— Required work —
Reproduce the records exactly through the line with "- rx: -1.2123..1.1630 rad".

— Given entries —
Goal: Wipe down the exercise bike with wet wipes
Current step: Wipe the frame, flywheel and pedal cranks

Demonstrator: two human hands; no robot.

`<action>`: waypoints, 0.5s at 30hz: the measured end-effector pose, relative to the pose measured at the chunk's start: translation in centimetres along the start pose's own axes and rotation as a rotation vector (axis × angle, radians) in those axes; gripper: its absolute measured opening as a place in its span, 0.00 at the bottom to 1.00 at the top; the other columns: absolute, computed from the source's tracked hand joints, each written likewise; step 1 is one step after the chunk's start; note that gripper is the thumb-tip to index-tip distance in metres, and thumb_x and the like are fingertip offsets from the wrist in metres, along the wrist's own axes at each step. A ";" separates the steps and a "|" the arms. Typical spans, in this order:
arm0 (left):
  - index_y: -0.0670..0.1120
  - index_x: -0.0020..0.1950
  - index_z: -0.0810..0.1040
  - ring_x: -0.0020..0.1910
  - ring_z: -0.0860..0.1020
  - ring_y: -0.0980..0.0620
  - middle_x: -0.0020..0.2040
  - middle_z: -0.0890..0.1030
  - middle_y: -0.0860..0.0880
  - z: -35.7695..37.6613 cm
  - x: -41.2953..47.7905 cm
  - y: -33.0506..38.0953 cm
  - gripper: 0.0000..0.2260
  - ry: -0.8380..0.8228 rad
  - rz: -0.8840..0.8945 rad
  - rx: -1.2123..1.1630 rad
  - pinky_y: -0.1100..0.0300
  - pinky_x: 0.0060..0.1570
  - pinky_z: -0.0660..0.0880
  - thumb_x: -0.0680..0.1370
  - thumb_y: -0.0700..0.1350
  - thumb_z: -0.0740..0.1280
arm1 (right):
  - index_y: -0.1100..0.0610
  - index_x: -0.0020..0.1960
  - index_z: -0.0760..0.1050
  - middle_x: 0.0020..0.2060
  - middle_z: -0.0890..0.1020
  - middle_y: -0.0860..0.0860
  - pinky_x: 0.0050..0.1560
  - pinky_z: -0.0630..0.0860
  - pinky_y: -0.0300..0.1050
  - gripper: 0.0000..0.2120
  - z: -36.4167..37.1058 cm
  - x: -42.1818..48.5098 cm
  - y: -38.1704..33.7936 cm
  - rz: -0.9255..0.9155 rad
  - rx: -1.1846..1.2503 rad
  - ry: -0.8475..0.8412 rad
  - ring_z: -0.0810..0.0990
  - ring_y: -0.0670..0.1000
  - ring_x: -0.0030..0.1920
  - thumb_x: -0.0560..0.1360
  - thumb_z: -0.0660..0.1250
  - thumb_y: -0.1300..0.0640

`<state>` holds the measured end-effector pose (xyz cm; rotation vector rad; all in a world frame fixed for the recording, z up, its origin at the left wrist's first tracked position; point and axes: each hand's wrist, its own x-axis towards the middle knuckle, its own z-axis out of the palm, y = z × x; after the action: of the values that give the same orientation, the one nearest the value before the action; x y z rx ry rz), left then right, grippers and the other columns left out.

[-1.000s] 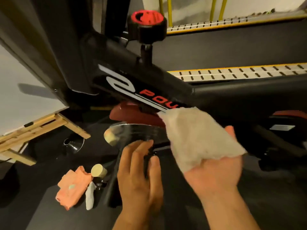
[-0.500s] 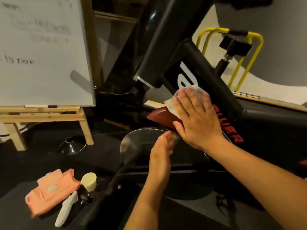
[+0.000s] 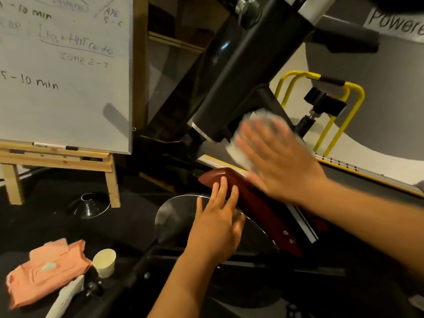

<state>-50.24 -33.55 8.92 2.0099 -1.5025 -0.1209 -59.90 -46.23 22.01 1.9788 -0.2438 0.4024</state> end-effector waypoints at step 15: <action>0.56 0.80 0.53 0.79 0.50 0.52 0.80 0.38 0.55 -1.2 -0.3 -0.7 0.27 -0.061 0.047 -0.036 0.43 0.77 0.51 0.82 0.54 0.58 | 0.56 0.80 0.45 0.79 0.46 0.59 0.76 0.39 0.61 0.35 -2.5 8.3 3.9 0.233 0.019 0.128 0.43 0.60 0.78 0.79 0.45 0.38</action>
<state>-49.22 -32.67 9.43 1.9571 -1.5736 -0.1901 -54.04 -45.56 29.40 1.9407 -0.3919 0.6814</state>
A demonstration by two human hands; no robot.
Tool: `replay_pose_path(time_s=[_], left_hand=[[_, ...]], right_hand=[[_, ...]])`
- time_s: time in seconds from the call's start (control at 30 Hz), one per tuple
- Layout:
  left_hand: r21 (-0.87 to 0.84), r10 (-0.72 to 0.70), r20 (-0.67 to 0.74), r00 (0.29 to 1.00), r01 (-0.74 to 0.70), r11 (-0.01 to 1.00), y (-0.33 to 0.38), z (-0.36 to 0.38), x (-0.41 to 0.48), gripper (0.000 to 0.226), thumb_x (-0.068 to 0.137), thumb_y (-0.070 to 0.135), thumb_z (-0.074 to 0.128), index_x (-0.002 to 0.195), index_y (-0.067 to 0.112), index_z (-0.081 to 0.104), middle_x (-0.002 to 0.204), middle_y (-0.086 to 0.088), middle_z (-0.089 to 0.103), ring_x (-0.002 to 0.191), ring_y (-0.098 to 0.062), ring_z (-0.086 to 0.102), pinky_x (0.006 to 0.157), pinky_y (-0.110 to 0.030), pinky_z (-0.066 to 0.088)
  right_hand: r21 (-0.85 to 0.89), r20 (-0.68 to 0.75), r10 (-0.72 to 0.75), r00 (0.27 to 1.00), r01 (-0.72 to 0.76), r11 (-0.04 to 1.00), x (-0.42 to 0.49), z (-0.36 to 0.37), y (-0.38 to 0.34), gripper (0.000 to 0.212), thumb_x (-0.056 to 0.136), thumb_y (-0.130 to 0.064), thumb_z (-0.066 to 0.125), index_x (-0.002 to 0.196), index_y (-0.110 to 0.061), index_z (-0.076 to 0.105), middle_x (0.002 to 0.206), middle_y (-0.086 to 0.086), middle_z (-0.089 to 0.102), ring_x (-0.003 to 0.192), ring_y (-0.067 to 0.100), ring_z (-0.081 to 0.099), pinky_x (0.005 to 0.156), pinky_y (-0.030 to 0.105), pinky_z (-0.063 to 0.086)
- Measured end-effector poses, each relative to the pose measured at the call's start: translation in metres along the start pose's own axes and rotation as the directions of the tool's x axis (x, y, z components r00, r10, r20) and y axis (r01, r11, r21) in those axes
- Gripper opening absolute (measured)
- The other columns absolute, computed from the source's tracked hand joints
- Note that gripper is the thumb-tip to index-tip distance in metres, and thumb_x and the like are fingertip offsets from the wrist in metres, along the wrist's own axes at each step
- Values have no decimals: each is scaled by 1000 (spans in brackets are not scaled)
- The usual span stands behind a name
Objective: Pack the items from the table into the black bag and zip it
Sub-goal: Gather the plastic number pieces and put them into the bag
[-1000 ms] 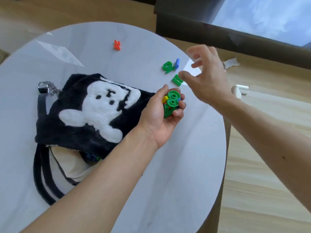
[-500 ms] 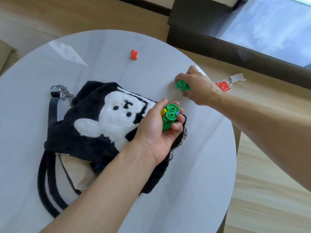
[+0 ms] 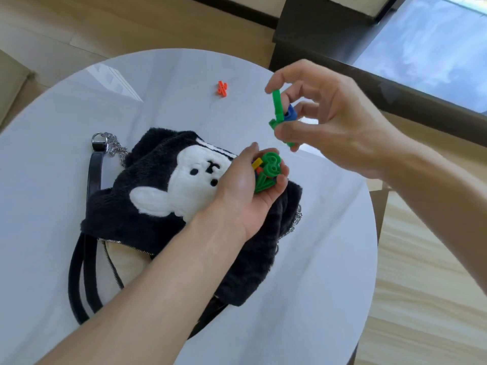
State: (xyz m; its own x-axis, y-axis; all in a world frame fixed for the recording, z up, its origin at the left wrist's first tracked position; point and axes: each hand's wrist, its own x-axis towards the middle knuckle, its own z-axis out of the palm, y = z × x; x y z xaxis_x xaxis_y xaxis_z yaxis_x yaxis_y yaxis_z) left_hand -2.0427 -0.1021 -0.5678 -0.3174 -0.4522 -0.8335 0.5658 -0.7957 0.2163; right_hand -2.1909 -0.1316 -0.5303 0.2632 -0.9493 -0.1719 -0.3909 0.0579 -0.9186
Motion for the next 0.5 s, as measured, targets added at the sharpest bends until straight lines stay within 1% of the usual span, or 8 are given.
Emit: replay_pose_path(time_s=[0.07, 0.17, 0.23, 0.27, 0.3, 0.37, 0.43, 0.5], left_hand=[[-24, 38, 107, 994, -36, 999, 4, 2, -1, 26, 100, 21, 47, 83, 9, 62, 68, -5, 64, 65, -16, 61, 53, -21, 52], [-62, 74, 281, 957, -59, 996, 10, 5, -9, 6, 80, 14, 52, 82, 12, 58, 70, 0, 65, 62, -11, 68, 56, -22, 57], [-74, 79, 301, 950, -60, 996, 12, 3, -12, 14, 71, 16, 52, 85, 13, 52, 77, -1, 55, 65, -13, 64, 55, -20, 56], [-75, 78, 296, 952, -58, 995, 12, 1, -12, 12, 75, 15, 51, 87, 13, 51, 80, -2, 52, 69, -14, 61, 56, -19, 56], [-100, 64, 302, 951, -36, 994, 13, -1, -13, 7, 84, 14, 47, 88, 12, 52, 81, -2, 53, 73, -14, 60, 57, -20, 56], [-124, 35, 284, 958, 0, 992, 14, -6, -11, 33, 102, 20, 35, 84, 9, 60, 78, -3, 63, 74, -14, 66, 60, -22, 58], [-111, 49, 276, 960, -19, 994, 16, -10, -10, 44, 106, 25, 33, 83, 8, 66, 76, -4, 68, 76, -16, 69, 61, -25, 59], [-81, 71, 256, 964, -52, 995, 18, -12, -12, 36, 105, 26, 39, 90, 8, 66, 83, -5, 67, 89, -18, 64, 65, -27, 58]], right_hand=[[-117, 77, -74, 994, 83, 990, -11, 11, -25, 38, 81, -6, 72, 115, -20, 61, 103, -15, 60, 92, 18, 63, 71, 26, 58], [-385, 145, 9, 989, 48, 922, -21, 29, -39, 41, 80, -2, 61, 111, -28, 62, 103, -6, 59, 89, 14, 56, 73, 34, 51], [-483, 139, 48, 989, 25, 875, -24, 38, -43, 45, 80, 0, 56, 111, -32, 62, 103, -6, 54, 84, 12, 53, 70, 36, 49], [-510, 130, 43, 991, 30, 860, -25, 40, -45, 46, 81, 1, 55, 111, -33, 63, 104, -6, 54, 83, 12, 52, 69, 34, 48], [-529, 126, 34, 991, 39, 848, -25, 41, -47, 46, 81, 1, 54, 110, -33, 65, 105, -7, 54, 84, 12, 52, 68, 31, 47], [-530, 133, 17, 991, 57, 846, -25, 38, -49, 47, 82, 3, 54, 108, -33, 69, 106, -8, 56, 85, 7, 52, 65, 22, 44], [-477, 149, -4, 989, 75, 876, -26, 35, -51, 46, 82, 6, 53, 103, -31, 73, 103, -8, 60, 87, 10, 58, 65, 21, 45], [-375, 151, -30, 988, 85, 923, -27, 31, -53, 44, 81, 7, 52, 100, -27, 74, 100, -8, 64, 88, 15, 63, 71, 29, 51]])
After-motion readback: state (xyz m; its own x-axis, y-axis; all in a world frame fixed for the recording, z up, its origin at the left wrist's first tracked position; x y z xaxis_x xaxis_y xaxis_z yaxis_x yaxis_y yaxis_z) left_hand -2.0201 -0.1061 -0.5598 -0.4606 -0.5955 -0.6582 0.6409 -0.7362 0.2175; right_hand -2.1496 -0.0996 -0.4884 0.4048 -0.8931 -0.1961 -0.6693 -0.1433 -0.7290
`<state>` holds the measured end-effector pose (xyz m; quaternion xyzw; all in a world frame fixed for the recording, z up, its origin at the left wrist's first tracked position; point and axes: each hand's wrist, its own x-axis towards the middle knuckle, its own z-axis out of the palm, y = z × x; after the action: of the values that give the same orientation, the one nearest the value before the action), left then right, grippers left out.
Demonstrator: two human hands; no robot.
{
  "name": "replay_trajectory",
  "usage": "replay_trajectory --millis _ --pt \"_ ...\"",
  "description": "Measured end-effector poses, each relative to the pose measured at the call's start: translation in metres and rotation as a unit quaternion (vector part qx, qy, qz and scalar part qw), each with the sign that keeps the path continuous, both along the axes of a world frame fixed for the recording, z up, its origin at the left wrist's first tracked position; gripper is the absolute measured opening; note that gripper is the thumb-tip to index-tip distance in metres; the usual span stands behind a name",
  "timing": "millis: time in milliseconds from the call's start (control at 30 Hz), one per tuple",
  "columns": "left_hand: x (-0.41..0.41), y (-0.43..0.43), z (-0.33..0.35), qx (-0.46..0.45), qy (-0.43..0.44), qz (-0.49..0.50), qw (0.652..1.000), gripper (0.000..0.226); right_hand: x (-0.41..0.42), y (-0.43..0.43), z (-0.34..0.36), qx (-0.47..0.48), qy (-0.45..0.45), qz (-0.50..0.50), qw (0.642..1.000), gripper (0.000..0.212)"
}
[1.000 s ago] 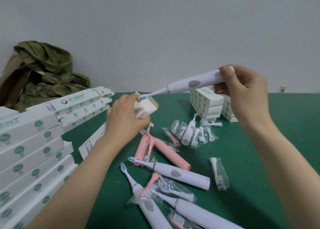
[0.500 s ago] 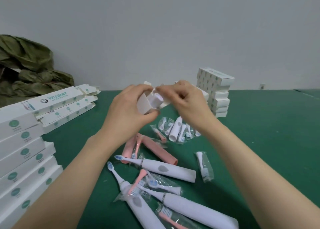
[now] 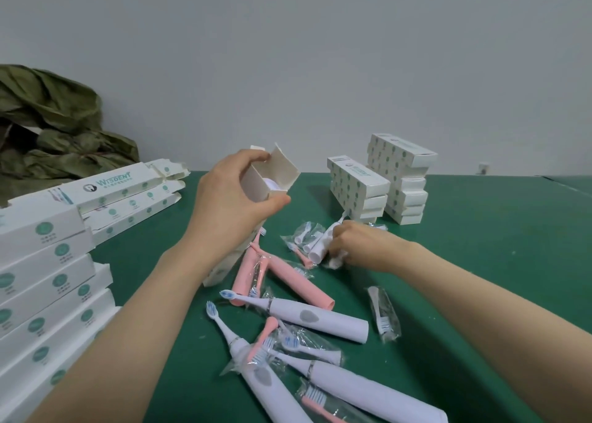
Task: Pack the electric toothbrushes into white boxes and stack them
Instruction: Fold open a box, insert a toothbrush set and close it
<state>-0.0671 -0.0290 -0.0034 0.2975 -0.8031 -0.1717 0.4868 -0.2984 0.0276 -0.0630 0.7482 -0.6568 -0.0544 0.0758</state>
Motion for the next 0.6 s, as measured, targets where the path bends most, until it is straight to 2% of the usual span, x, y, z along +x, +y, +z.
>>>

— Answer to the exercise —
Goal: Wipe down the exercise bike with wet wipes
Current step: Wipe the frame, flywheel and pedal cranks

Demonstrator: two human hands; no robot.

`<action>`: waypoints, 0.5s at 30hz: the measured end-effector pose, relative to the pose measured at the chunk's start: translation in centimetres along the start pose's own axes and rotation as a rotation vector (axis × angle, radians) in those axes; gripper: its absolute measured opening as a place in its span, 0.00 at the bottom to 1.00 at the top; the other columns: absolute, computed from the source's tracked hand joints, each written likewise; step 1 is one step after the chunk's start; note that gripper is the thumb-tip to index-tip distance in metres, and thumb_x and the like are fingertip offsets from the wrist in metres, along the wrist's own axes at each step. A ";" separates the steps and a "|" the arms. Typical spans, in this order:
arm0 (left):
  - index_y: -0.0670..0.1120
  - index_x: -0.0020..0.1950
  - index_z: -0.0810..0.1040
  - ring_x: -0.0020..0.1910
  - ring_z: -0.0860..0.1020
  - ring_y: -0.0980..0.0620
  - middle_x: -0.0020..0.2040
  - middle_z: -0.0890..0.1030
  - middle_y: -0.0860..0.0880
  - z: -35.7695..37.6613 cm
  - x: -41.2953..47.7905 cm
  - y: -33.0506..38.0953 cm
  - gripper: 0.0000..0.2260
  - ry: -0.8380..0.8228 rad
  - rz: -0.8840..0.8945 rad
  - rx: -1.2123..1.1630 rad

With this, the exercise is complete.